THE DATA:
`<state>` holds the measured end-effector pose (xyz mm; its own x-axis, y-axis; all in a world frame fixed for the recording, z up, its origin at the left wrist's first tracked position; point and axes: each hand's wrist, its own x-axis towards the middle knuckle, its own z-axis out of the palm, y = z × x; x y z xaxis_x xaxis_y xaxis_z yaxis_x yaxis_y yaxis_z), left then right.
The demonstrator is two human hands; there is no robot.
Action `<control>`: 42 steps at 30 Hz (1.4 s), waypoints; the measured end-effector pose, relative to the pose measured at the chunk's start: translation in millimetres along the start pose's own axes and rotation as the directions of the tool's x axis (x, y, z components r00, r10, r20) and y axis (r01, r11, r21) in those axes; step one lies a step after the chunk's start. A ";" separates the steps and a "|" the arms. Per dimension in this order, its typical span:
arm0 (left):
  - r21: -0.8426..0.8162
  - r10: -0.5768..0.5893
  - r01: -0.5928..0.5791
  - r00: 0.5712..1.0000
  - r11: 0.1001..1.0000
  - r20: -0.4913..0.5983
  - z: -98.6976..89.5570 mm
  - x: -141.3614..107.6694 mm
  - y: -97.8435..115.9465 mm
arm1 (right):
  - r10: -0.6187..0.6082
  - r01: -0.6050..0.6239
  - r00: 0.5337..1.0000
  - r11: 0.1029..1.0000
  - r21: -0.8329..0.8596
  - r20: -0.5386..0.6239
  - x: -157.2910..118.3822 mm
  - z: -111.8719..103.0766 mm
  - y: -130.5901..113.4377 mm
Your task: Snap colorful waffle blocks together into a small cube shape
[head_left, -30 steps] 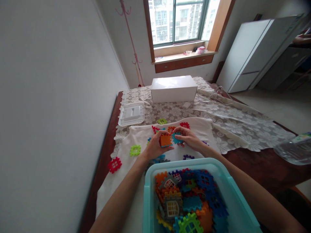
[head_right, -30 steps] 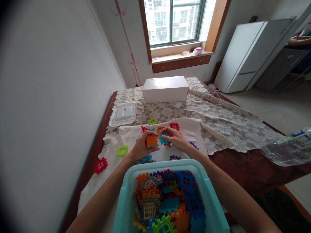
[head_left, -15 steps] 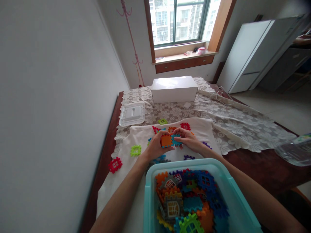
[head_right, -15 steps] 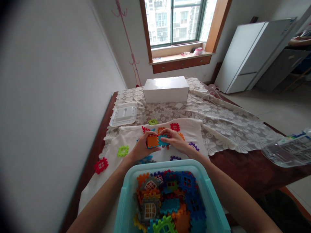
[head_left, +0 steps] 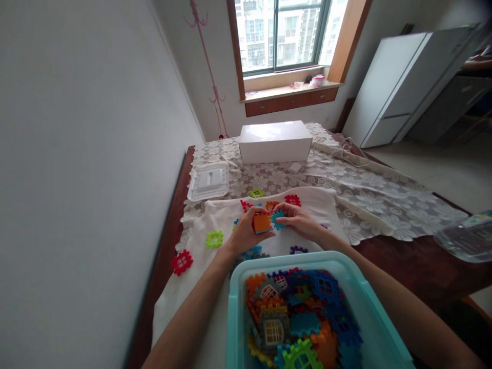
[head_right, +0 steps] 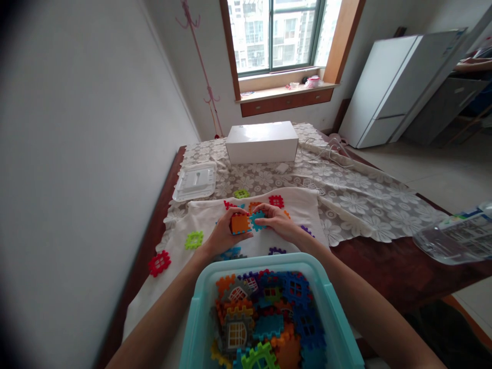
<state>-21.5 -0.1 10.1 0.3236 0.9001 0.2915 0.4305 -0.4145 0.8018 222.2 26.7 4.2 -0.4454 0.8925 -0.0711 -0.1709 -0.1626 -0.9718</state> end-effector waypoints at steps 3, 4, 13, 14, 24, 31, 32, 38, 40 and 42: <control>0.003 -0.004 0.004 1.000 1.000 -0.002 -0.5 0.0 0.8 | -0.007 0.006 1.000 1.000 -0.010 -0.013 0.0 -0.1 0.0; 0.005 -0.007 0.007 1.000 1.000 -0.002 -0.7 0.0 1.1 | -0.005 0.005 1.000 1.000 -0.006 -0.024 0.2 0.1 0.0; 0.005 -0.014 0.014 1.000 1.000 -0.004 0.0 -0.4 0.0 | -0.031 0.031 1.000 0.999 -0.044 -0.005 0.5 -1.3 -4.6; 0.001 -0.014 0.014 1.000 1.000 -0.004 0.2 -0.5 -0.5 | -0.036 0.036 0.999 0.998 -0.046 0.009 0.4 -1.6 -4.1; -0.003 -0.009 0.010 1.000 1.000 0.009 0.7 -0.4 -1.6 | -0.057 0.060 0.998 0.994 -0.095 0.030 -1.2 -2.3 2.4; -0.003 -0.004 0.004 1.000 1.000 0.019 1.1 0.3 -2.8 | -0.067 0.071 0.997 0.985 -0.154 0.030 -3.4 -1.3 -3.6; -0.001 -0.005 0.005 1.000 1.000 0.020 1.0 0.3 -2.8 | -0.063 0.067 0.998 0.985 -0.161 0.029 -3.3 -1.9 -3.3; 0.022 -0.010 0.010 1.000 1.000 0.019 0.5 0.3 0.1 | -0.095 0.100 0.995 0.977 -0.186 0.035 -3.3 -0.5 -3.6; 0.030 -0.011 0.010 0.999 0.999 0.034 0.5 0.3 1.2 | -0.062 0.072 0.996 0.984 -0.163 0.062 -4.0 2.1 -3.9; 0.021 -0.015 0.014 0.999 1.000 0.031 0.5 0.3 1.6 | -0.050 0.059 0.996 0.989 -0.136 0.071 -4.4 3.9 -3.5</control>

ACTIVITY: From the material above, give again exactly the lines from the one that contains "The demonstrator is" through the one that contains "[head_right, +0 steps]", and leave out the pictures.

EXPECTED OUTPUT:
The demonstrator is two human hands; there is no robot.
Action `<control>`: 42 steps at 30 Hz (1.4 s), waypoints; the measured end-effector pose, relative to the pose measured at the chunk's start: translation in millimetres along the start pose's own axes and rotation as the directions of the tool's x axis (x, y, z components r00, r10, r20) and y axis (r01, r11, r21) in those axes; step one lies a step after the chunk's start. A ";" separates the steps and a "|" the arms. Per dimension in this order, its typical span:
arm0 (left):
  - r21: -0.8426..0.8162
  - r10: -0.5768..0.5893
  - r01: -0.5928..0.5791
  - r00: 0.5712..1.0000
  - r11: 0.1001..1.0000
  - r20: -0.4913..0.5983
  - z: -98.6976..89.5570 mm
  - x: -141.3614..107.6694 mm
  - y: -97.8435..115.9465 mm
arm1 (right):
  - r10: -0.6187..0.6082
  - r01: -0.6050..0.6239
  - r00: 0.5337..1.0000
  - r11: 0.1029..1.0000
  - r21: -0.8329..0.8596
  - r20: -0.5386..0.6239
  - x: -157.2910..118.3822 mm
  - z: -111.8719..103.0766 mm
  - y: -130.5901..113.4377 mm
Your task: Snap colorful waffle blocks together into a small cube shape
[head_left, -30 steps] 
[head_right, -30 steps] 
[head_left, -15 steps] 
[head_right, -15 steps] 
[head_left, +0 steps] 
[head_right, +0 steps] 

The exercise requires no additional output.